Ella

Crítica de Guillermo Colantonio - Fancinema

La subjetividad formateada

El empobrecimiento progresivo del imaginario cinematográfico más convencional toca de cerca a varios que dicen ver en Ella “la crisis existencial de un hombre solo en este mundo contemporáneo”, por citar una de las tantas frases aforísticas que el mismo film nos propone. Como dijo acertadamente una amiga, no se puede “dejar de señalar la vocación aforística del guión”. En un momento uno no sabe si está mirando una película que habla del mundo presente o si se encuentra absorto, “leyendo una página de FB. Falta que junto a los subtítulos aparezcan las opciones me gusta-comentar-compartir”. Y esto es, acaso, lo que más irrite: ¿se trata de un síntoma o de una celebración fetichista de los avances tecnológicos? ¿Qué mirada propone el director al respecto con su protagonista (Joaquin Phoenix) dando vueltas en calesita con su celular inteligente, perdido en su condición de onanista informático? ¿El sistema operativo con la erótica voz de Scarlett Johansson invita a pensar que no está mal, después de todo, interactuar afectivamente con objetos? En realidad, Jonze no propone nada, no nos pide distancia, nos dice que el tiempo del consumo ha suplantado al del pensamiento, tanto en sus criaturas de ficción como en el tipo de espectador que modela. En ese sentido, jamás pone distancia del circo al que todos pertenecemos para pensarlo, sino para festejarlo. Y para ello, hace efectiva la famosa frase de Matrix, “bienvenidos al desierto de lo real”, un lugar poblado de pantallas y miradas perplejas, cómodamente adormecidas frente a la parafernalia tecnológica. Si hay algo que falta, son exteriores y cuando los hay, como en la escena paisajística del paseo (pequeño oasis en medio de este desierto), enseguida surge la voz invasiva de Samantha o la música omnipresente para enfatizar que la alegría es una quimera y que el placer se obtiene cantando una canción de cuna o regalando caricias a los celulares.

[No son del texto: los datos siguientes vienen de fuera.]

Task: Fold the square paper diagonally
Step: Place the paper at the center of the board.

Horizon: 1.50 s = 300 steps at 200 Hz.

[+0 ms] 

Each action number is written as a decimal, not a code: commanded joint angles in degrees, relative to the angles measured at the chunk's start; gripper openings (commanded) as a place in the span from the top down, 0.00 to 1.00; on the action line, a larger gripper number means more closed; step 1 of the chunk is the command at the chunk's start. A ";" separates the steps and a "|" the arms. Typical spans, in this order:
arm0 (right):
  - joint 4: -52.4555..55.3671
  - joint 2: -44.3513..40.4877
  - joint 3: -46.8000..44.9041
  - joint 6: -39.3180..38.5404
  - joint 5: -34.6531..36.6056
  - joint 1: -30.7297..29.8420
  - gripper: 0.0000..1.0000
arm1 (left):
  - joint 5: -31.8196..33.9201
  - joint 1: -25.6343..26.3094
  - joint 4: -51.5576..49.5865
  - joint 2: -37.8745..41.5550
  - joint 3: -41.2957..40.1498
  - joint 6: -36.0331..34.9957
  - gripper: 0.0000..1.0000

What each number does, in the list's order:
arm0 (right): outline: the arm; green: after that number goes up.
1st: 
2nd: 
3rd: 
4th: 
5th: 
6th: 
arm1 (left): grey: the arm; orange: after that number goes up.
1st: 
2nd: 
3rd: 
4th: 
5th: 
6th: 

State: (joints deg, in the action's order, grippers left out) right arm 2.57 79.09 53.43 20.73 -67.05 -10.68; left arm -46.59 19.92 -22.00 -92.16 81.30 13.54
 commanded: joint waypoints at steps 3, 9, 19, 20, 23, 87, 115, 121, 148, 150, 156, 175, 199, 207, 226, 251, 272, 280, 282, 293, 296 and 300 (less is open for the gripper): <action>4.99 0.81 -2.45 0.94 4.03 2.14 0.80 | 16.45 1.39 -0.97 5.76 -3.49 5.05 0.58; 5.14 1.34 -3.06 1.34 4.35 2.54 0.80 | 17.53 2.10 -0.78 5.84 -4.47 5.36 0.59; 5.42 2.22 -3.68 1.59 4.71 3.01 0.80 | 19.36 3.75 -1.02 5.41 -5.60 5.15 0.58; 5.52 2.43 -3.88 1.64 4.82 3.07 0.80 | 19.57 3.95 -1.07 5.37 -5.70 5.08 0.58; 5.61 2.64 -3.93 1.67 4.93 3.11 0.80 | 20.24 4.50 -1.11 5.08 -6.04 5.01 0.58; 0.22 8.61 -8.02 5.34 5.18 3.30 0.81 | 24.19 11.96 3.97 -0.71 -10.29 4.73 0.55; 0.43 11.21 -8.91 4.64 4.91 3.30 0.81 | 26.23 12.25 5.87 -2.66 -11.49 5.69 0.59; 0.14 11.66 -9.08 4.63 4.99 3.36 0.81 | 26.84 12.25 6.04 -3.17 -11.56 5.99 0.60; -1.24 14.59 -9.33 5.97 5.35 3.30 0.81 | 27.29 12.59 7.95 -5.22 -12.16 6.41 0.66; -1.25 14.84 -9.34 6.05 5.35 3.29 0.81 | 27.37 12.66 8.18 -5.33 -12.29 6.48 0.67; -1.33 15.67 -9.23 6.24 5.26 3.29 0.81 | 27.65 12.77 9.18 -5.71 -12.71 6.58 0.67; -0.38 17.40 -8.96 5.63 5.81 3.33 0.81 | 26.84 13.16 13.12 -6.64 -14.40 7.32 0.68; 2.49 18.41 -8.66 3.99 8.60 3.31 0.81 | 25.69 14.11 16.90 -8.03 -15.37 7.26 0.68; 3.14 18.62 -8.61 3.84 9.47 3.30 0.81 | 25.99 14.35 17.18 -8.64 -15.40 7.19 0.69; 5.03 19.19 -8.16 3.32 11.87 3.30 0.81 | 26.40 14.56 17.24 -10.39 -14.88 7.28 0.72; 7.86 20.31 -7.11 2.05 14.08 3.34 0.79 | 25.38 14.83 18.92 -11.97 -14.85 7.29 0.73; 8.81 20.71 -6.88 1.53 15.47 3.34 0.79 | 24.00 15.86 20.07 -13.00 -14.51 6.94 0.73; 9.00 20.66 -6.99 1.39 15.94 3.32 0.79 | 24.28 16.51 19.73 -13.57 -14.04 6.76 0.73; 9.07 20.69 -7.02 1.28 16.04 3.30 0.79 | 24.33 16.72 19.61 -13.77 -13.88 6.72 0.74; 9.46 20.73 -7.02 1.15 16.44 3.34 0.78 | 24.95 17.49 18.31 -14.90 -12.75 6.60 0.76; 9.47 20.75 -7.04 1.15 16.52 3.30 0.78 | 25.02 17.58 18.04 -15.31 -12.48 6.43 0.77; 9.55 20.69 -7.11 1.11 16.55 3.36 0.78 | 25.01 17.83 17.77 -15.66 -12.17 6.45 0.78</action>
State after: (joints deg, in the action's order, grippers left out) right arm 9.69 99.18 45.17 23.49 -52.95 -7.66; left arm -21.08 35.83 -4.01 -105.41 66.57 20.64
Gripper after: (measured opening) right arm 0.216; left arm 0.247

De todos modos, eso no sería un problema si la película se quitara el disfraz de importancia del que se viste, el mismo disfraz que deslumbra a quienes ven este cotillón tecnológico como un ensayo lúcido del presente. El director hace solemne todo: al protagonista (sufriente en esta vida de pantallocracia), a la relación de pareja anterior (con montaje fragmentado como para que queden sólo vestigios de vínculos corporales a los que hay que sacarse rápidamente de encima, no vaya a ser que el espectador recuerde que hay vida), a la forma en que se relaciona con los otros y a la propia experiencia con este sistema operativo devenido en nueva condición humana. La desmaterialización de la vida, lejos de ser pensada, es enfatizada con el velo de seriedad que termina con un personaje perdido entre la frustración y la culpa por aquello que consume y que consume su tiempo, una especie de ser desvelado en un perpetuo mundo de luces y hologramas.

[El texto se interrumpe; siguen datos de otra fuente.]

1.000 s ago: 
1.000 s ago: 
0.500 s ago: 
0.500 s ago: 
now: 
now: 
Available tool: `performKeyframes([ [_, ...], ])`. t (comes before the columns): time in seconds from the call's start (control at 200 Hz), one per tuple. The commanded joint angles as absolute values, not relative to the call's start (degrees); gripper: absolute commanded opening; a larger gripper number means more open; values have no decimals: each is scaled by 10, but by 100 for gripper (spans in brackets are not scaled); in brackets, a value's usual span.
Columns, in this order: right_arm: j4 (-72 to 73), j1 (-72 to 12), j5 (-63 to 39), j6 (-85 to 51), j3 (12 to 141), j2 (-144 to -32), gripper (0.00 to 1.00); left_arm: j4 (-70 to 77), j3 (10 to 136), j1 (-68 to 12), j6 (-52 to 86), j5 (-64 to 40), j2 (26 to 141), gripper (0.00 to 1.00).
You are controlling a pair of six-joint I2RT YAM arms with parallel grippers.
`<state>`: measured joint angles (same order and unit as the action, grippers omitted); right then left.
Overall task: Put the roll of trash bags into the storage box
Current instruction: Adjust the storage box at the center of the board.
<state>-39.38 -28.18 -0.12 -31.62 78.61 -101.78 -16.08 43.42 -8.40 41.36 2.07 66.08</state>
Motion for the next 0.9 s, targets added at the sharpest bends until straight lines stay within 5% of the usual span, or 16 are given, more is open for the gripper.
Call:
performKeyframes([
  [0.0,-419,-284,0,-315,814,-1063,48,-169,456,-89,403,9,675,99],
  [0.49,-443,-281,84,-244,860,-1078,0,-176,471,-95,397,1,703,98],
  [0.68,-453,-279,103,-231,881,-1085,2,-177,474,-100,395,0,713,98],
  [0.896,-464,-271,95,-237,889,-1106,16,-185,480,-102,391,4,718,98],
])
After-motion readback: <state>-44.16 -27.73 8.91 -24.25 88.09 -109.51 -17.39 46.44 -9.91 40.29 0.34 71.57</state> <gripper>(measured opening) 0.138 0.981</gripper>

Este fenómeno de simulacros humanos no es nuevo; por el contrario, está bastante trillado. También, la idea de la relación hombre/máquina. Tal vez, la innovación aquí pase por el carácter auditivo potenciado en este ser artificial. Como se sabe, a medida que pasan los años, estos aparatos, cuanto más imperceptibles, más siniestros. Así, al menos para muchos cineastas apocalípticos. No obstante, Jonze parece celebrar la posición de esa voz como si de un Dios se tratara, capaz de coordinar la mente y el cuerpo de su interlocutor, sólo que en lugar de dictar órdenes, presagios o revelaciones, lo ayuda a masturbarse o a ilusionarse con una relación amorosa. Evidentemente, los tiempos cambian: de los diagnósticos anticipatorios de Lang (Metropolis), Kubrick (2001: odisea del espacio), Ferreri (I love you) o gran parte de la filmografía de Cronenberg, pasamos a la fiesta ciberespacial de Jonze, con su reducción del sujeto y sus deseos a un dominio virtual. Una fiesta del presente (futuro cercano) donde los personajes de la película profieren frases jugadas tales como “el pasado es una historia que nos contamos a nosotros”, es decir, suprimir el dolor real por la anestesia de los artefactos, vivir alienado en beneficio del objeto admirado. Como decía Guy Debord en La sociedad del espectáculo: “cuanto más contempla menos vive; cuanto más acepta reconocerse en las imágenes dominantes de la necesidad menos comprende su propia existencia y su propio deseo”. Esta parece ser la naturaleza del protagonista interpretado por Phoenix: en vez de un ser existencialmente en crisis, con su mirada perdida frente a la pantalla parece un adorno de armario.